### TO DO
Return the data in full, exactly as it was written.

Stored entries:
-----

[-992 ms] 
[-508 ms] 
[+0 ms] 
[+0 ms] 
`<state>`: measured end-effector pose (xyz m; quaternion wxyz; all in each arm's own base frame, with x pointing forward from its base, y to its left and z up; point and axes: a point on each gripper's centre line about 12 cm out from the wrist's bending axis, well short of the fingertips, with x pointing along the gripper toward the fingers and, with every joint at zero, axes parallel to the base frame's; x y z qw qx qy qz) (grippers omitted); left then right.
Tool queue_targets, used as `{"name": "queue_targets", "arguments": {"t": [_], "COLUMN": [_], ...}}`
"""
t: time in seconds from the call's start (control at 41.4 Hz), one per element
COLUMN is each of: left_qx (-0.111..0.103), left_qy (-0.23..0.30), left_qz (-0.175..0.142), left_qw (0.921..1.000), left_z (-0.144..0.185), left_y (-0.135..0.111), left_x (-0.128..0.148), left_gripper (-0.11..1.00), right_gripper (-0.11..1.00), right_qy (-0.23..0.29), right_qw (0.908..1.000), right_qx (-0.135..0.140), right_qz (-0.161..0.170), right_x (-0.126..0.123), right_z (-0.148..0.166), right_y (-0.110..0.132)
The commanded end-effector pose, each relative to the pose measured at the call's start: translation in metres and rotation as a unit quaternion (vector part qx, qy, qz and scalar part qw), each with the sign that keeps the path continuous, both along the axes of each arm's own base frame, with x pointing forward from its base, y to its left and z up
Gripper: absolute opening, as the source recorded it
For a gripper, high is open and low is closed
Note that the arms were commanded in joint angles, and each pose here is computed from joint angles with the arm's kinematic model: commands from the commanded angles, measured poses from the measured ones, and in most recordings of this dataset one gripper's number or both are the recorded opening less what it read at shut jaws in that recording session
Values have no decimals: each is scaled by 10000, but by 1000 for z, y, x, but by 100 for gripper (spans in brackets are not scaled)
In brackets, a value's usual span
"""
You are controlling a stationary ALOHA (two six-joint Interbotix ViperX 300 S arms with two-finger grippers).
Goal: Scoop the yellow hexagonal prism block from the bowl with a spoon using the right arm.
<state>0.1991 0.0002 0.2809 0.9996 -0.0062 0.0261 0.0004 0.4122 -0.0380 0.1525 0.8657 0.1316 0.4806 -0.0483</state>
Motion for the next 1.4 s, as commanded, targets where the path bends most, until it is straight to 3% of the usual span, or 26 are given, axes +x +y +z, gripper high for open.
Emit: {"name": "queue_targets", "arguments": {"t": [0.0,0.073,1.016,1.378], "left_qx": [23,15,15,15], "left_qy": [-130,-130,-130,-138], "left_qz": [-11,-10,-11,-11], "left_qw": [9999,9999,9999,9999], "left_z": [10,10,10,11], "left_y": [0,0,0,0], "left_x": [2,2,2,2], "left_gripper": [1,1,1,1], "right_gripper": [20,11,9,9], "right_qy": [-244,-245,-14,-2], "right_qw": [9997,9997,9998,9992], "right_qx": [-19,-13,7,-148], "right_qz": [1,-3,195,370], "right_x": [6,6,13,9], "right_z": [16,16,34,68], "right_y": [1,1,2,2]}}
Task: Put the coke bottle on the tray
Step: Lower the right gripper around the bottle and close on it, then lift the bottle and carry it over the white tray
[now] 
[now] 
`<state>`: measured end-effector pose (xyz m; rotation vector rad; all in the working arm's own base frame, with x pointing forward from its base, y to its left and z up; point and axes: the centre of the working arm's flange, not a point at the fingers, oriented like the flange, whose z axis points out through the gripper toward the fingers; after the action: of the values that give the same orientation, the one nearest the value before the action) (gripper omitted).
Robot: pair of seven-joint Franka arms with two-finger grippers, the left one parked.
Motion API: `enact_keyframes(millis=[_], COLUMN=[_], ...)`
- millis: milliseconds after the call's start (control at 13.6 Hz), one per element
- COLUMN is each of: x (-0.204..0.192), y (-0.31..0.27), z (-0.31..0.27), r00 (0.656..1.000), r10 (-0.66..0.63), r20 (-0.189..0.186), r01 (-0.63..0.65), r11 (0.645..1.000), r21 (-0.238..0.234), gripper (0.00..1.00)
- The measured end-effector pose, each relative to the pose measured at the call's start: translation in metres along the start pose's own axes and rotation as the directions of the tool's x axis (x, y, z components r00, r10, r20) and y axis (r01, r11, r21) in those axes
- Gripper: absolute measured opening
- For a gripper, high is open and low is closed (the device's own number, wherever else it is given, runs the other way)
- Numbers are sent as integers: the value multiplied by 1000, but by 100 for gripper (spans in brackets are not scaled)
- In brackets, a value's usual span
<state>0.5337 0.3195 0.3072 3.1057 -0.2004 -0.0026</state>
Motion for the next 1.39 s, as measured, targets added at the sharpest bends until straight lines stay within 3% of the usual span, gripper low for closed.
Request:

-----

### SOLUTION FOR THIS TASK
[-992 ms] 
[-508 ms] 
[+0 ms] 
[+0 ms] 
`<state>`: measured end-effector pose (xyz m; quaternion wxyz; all in each arm's own base frame, with x pointing forward from its base, y to its left and z up; point and axes: a point on each gripper's centre line about 12 cm out from the wrist's bending axis, well short of the fingertips, with x pointing along the gripper toward the fingers and, with every joint at zero, axes parallel to the base frame's; x y z qw qx qy qz) (grippers omitted); left then right.
Tool queue_targets, used as `{"name": "queue_targets", "arguments": {"t": [_], "COLUMN": [_], ...}}`
"""
t: time in seconds from the call's start (control at 41.4 Hz), one per element
COLUMN is each of: left_qx (-0.111..0.103), left_qy (-0.23..0.30), left_qz (-0.175..0.142), left_qw (0.921..1.000), left_z (-0.144..0.185), left_y (-0.135..0.111), left_x (-0.128..0.148), left_gripper (-0.11..1.00), right_gripper (-0.11..1.00), right_qy (-0.23..0.29), right_qw (0.908..1.000), right_qx (-0.135..0.140), right_qz (-0.161..0.170), right_x (-0.126..0.123), right_z (-0.148..0.166), right_y (-0.110..0.132)
The commanded end-effector pose, each relative to the pose measured at the call's start: translation in metres and rotation as a unit quaternion (vector part qx, qy, qz and scalar part qw), each with the sign that keeps the path continuous, both along the axes of each arm's own base frame, with x pointing forward from its base, y to its left and z up
Gripper: absolute opening, as the source recorded it
For a gripper, high is open and low is closed
Note that the arms were commanded in joint angles, and each pose here is computed from joint angles with the arm's kinematic model: commands from the commanded angles, measured poses from the measured ones, and in most recordings of this dataset one gripper's number or both are the recorded opening less what it read at shut jaws in that recording session
Values have no decimals: each is scaled by 10000, but by 1000 for z, y, x, but by 100 for gripper (spans in brackets are not scaled)
In brackets, a value's usual span
"""
You are controlling a stationary ALOHA (two six-joint Interbotix ViperX 300 S arms with two-finger grippers).
Goal: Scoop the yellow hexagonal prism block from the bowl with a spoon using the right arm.
<state>0.1991 0.0002 0.2809 0.9996 -0.0062 0.0261 0.0004 0.4122 -0.0380 0.1525 0.8657 0.1316 0.4806 -0.0483</state>
Motion for the next 1.4 s, as commanded, targets where the path bends most, until it is straight to 3% of the usual span, or 26 are given, axes +x +y +z, gripper high for open.
Emit: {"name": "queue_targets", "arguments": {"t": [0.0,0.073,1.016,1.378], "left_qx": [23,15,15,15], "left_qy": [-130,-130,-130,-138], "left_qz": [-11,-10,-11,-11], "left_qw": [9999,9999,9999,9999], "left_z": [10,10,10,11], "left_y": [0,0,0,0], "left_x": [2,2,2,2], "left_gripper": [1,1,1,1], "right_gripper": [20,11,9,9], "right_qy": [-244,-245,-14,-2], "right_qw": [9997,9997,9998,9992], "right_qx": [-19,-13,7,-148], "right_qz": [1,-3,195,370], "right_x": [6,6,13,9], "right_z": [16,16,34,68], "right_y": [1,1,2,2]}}
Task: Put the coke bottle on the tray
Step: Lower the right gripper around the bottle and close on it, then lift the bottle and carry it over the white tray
[now] 
[now] 
`<state>`: measured end-effector pose (xyz m; rotation vector rad; all in the working arm's own base frame, with x pointing forward from its base, y to its left and z up; point and axes: the centre of the working arm's flange, not a point at the fingers, oriented like the flange, whose z axis points out through the gripper toward the fingers; after the action: of the values that give the same orientation, the one nearest the value before the action) (gripper omitted).
Robot: pair of seven-joint Franka arms with two-finger grippers, the left one parked.
Motion API: `enact_keyframes(millis=[_], COLUMN=[_], ...)`
- millis: milliseconds after the call's start (control at 13.6 Hz), one per element
- COLUMN is each of: x (-0.204..0.192), y (-0.31..0.27), z (-0.31..0.27), r00 (0.656..1.000), r10 (-0.66..0.63), r20 (-0.189..0.186), r01 (-0.63..0.65), r11 (0.645..1.000), r21 (-0.238..0.234), gripper (0.00..1.00)
- The measured end-effector pose, each relative to the pose measured at the call's start: translation in metres along the start pose's own axes and rotation as the directions of the tool's x axis (x, y, z components r00, r10, r20) and y axis (r01, r11, r21) in those axes
- Gripper: absolute measured opening
- For a gripper, high is open and low is closed (the device's own number, wherever else it is given, runs the other way)
- Numbers are sent as integers: the value multiplied by 1000, but by 100 for gripper (spans in brackets are not scaled)
- In brackets, a value's usual span
<state>0.5337 0.3195 0.3072 3.1057 -0.2004 -0.0026</state>
Motion for the next 1.39 s, as measured, targets added at the sharpest bends until straight lines stay within 3% of the usual span, gripper low for closed.
Request:

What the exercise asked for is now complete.